Calm follows storm of riots over Grenoble police shooting

 

CALM PREVAILED in Grenoble after the funeral of a suspected armed robber who was shot dead by police last week, allaying fears that his burial could reignite the violence that shook the southeastern French city last weekend.

The killing of Karim Boudouda (27), during a shootout which followed a casino robbery sparked three nights of rioting in the suburb of Villeneuve, where police were fired at and dozens of cars were torched.

Two cars were burned and bottles were thrown at police on Thursday night and early yesterday morning, but an appeal for calm by the local imam and Mr Boudouda’s family appeared largely to have been heeded.

As order returned to the streets, however, crime continued to dominate the political agenda after a week in which serious disturbances also took place in a quiet town in the Loire valley.

Riots broke out in Saint-Aignan, a town of just 3,400 people, last Sunday after members of the Traveller community reacted to the death of a young man at the hands of the police, with a violent attack on the local police station.

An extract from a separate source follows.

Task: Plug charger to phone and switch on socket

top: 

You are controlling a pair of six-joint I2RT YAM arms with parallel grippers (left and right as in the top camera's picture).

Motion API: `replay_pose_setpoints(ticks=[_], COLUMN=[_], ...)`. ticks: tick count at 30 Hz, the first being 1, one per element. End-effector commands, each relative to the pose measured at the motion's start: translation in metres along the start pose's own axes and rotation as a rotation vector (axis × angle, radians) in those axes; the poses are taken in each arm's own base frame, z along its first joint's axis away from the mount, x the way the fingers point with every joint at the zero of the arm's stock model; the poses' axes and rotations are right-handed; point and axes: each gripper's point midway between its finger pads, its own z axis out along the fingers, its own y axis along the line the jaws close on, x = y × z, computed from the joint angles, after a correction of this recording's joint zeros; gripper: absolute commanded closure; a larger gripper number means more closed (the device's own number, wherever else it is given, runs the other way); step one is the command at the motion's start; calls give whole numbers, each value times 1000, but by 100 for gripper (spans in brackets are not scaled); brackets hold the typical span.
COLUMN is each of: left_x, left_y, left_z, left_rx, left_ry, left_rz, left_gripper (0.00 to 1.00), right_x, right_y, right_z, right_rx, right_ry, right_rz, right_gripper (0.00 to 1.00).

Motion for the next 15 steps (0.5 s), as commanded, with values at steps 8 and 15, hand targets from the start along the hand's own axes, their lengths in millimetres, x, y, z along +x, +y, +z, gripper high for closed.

The unrest in Grenoble and Saint-Aignan prompted president Nicolas Sarkozy to declare that the state was engaged in a “war against traffickers and delinquency” and that the state would not back down in its “relentless fight” against criminals.

He then sacked the prefect for Isère, the department that includes Grenoble, and replaced him with Eric Le Douaron, a senior police officer whom Mr Sarkozy knows from his time as interior minister. It is the second time in three months that Mr Sarkozy has nominated a police officer as prefect. In April, he appointed Christian Lambert, the former head of an elite commando-style unit, as prefect of Seine-Saint-Denis, which includes some of the French capital’s poorest suburbs.

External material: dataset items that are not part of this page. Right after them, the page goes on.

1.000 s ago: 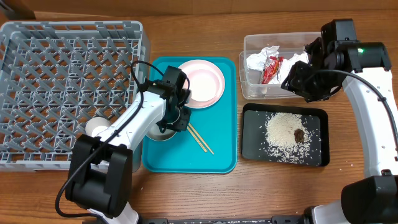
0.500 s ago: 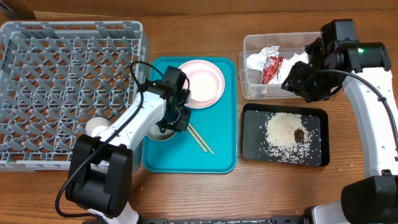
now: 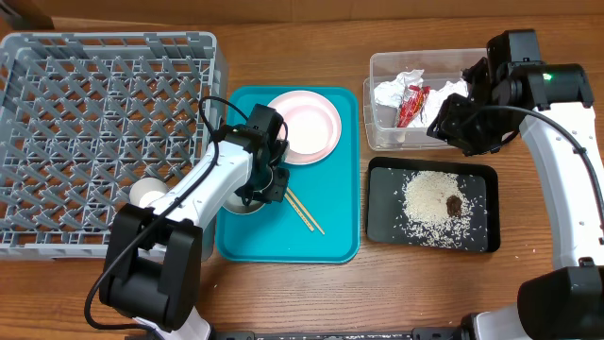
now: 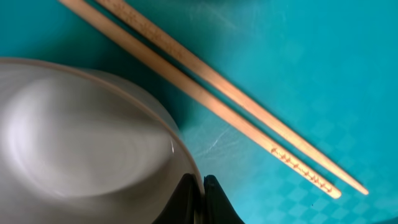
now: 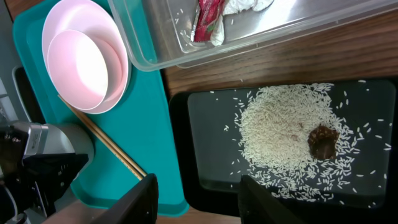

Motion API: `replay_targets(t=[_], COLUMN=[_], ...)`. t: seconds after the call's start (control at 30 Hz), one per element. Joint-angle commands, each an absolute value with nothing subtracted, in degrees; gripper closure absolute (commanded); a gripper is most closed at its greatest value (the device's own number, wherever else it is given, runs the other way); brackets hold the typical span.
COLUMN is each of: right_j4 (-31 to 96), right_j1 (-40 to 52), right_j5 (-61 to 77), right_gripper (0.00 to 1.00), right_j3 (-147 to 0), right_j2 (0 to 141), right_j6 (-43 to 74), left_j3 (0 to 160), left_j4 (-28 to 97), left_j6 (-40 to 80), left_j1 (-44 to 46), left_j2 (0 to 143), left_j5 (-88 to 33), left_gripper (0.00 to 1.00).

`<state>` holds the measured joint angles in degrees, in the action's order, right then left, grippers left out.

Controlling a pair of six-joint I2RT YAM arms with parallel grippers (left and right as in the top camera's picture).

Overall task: Sort waste into correct bins and load items into the dishwasher
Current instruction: 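Lift the white saucer with the left gripper into the dish rack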

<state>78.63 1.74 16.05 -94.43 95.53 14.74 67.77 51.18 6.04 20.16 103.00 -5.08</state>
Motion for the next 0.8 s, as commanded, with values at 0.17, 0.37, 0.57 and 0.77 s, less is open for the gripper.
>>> replay_targets(t=[0.17, 0.37, 0.57, 0.77], right_j4=[78.8, 79.0, 79.0, 79.0], right_j1=[1.7, 1.7, 1.7, 1.7], right_j5=[15.4, 15.4, 15.4, 15.4], right_gripper=[0.56, 0.56, 0.56, 0.57], right_j3=[-95.7, -95.7, -95.7, -95.7], right_j2=[94.3, 94.3, 94.3, 94.3], right_j6=[14.5, 14.5, 14.5, 14.5], left_j3=[78.2, 85.2, 87.7, 87.8], left_j4=[57.5, 58.5, 58.3, 57.6], left_j6=[6.3, 5.7, -0.2, -8.8], left_j1=[20.0, 16.8, 6.6, -8.3], left_j2=[97.7, 90.0, 86.2, 87.0], left_j5=[-7.0, -7.1, -14.6, -35.1], left_gripper=[0.96, 0.96, 0.96, 0.96])
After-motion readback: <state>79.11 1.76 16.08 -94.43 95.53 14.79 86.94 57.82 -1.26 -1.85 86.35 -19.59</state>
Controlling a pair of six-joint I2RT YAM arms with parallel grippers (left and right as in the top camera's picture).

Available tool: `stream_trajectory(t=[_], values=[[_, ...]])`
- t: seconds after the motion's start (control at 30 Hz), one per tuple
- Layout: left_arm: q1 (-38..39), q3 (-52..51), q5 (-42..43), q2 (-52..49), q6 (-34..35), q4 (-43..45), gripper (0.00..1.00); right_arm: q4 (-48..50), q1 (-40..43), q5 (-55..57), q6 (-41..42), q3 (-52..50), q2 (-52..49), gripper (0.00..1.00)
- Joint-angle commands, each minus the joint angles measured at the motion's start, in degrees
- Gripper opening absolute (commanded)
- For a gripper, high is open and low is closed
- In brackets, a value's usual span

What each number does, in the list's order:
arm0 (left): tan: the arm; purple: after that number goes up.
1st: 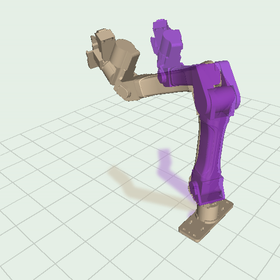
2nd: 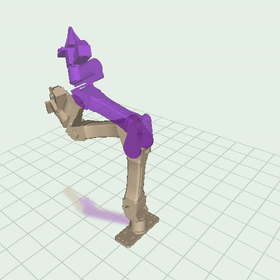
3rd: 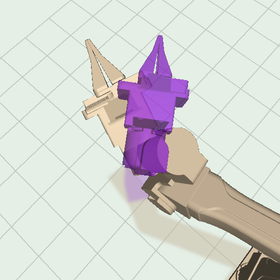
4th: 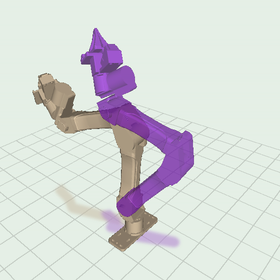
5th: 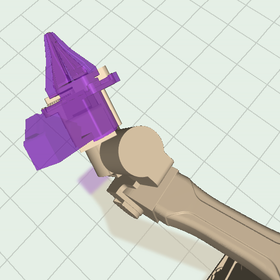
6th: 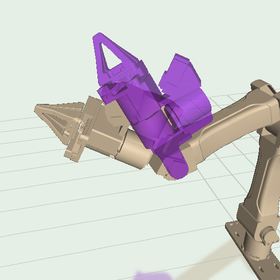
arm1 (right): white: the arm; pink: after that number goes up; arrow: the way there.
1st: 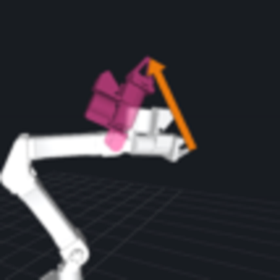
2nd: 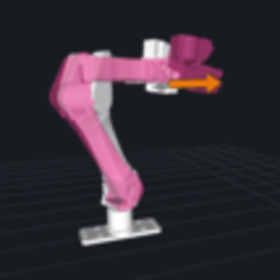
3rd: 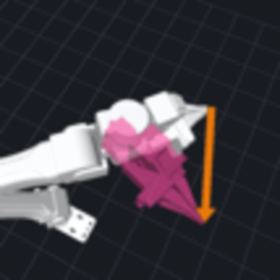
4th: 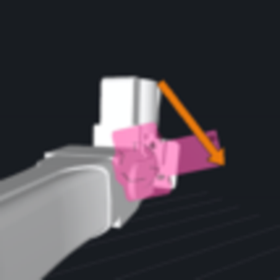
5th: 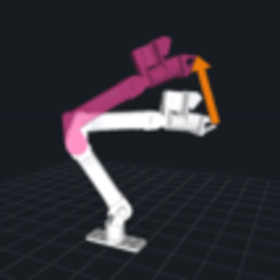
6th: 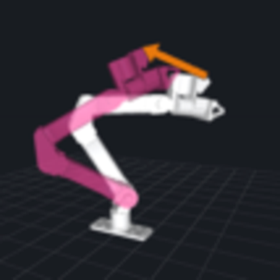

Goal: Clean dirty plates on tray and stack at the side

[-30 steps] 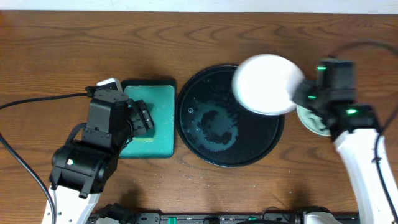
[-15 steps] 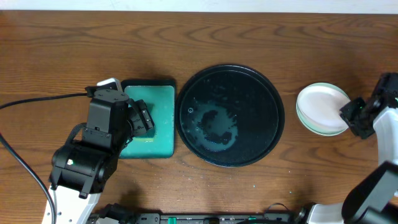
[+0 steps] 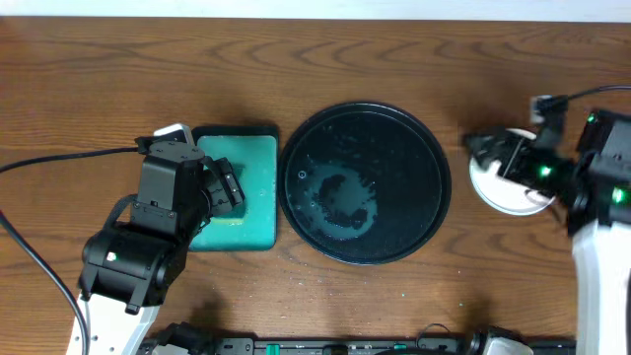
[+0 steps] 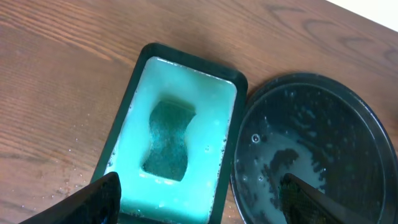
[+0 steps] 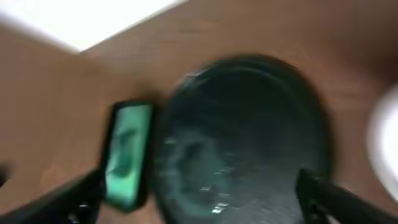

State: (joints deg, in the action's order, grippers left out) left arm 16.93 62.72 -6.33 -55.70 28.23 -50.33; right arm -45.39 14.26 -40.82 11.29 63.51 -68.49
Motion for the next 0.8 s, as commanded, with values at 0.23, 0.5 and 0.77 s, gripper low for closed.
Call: stream_trajectory(t=[0.23, 0.5, 0.77], values=[[-0.3, 1.2, -0.1, -0.1, -0.6, 0.0, 0.81, -0.6, -10.8, -7.1, -3.5, 0.1, 16.5, 0.99], [-0.2, 1.2, -0.1, -0.1, -0.6, 0.0, 0.81, -3.6, -11.1, 1.6, -8.4, -1.6, 21.6, 0.99], [-0.3, 1.2, -0.1, -0.1, -0.5, 0.0, 0.81, 14.4, -12.2, 15.5, -9.2, -22.3, 35.1, 0.99]])
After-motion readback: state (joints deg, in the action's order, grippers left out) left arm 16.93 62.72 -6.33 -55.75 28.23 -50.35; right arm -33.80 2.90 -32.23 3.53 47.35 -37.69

The latest move was criticised by the opposition, with Socialist Party deputy Manuel Valls saying Mr Sarkozy’s belligerent language belied the “fairly patent failure” of his security policies.

Daniel Vaillant, who served as interior minister under the Socialist prime minister Lionel Jospin, sharply criticised Mr Sarkozy for “assuming a power that he doesn’t have” by replacing two prefects, as it was for the prime minister or the interior minister to nominate individuals to these posts.

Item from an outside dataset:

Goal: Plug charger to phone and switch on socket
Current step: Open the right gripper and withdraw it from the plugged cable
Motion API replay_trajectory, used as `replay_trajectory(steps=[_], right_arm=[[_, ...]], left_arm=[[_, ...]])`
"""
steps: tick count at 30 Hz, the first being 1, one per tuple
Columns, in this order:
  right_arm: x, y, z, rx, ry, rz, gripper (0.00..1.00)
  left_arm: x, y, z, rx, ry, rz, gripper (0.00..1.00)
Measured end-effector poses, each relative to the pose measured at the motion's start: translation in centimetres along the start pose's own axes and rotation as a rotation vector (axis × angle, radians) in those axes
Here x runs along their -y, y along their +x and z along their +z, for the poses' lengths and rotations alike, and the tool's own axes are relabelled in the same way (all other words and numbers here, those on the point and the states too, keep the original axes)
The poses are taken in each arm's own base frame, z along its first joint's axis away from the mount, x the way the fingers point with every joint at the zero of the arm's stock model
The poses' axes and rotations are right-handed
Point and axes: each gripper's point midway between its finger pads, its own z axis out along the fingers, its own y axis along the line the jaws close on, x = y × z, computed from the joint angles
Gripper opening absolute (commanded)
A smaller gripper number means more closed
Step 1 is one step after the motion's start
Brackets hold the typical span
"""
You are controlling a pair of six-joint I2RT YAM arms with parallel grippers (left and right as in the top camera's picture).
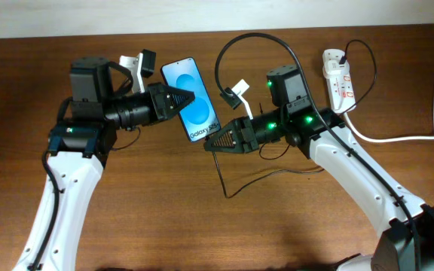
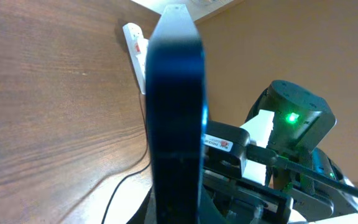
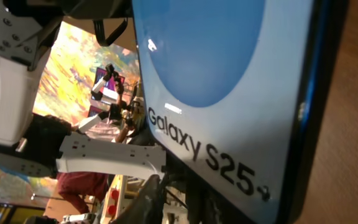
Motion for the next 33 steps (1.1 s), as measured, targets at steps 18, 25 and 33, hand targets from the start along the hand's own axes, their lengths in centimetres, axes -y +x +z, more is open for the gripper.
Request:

Prefects, who act as the state’s highest representative in a department, are normally career civil servants.

Anti-racism and human rights groups have also been critical of the president after remarks he made in the wake of the Saint-Aignan violence, about “the problems posed by the behaviour of certain people among the Traveller and Roma communities”.

The Human Rights League accused the president of “stigmatising” Roma and Travelling people and making them “scapegoats” for wider security problems.

The generic French term gens du voyage, or Travellers, include tsiganes(gypsies) whose families came to France over many centuries; manouches, who came from Germany in the 19th century; Spanish gitanesand the more recently arrived Roma people.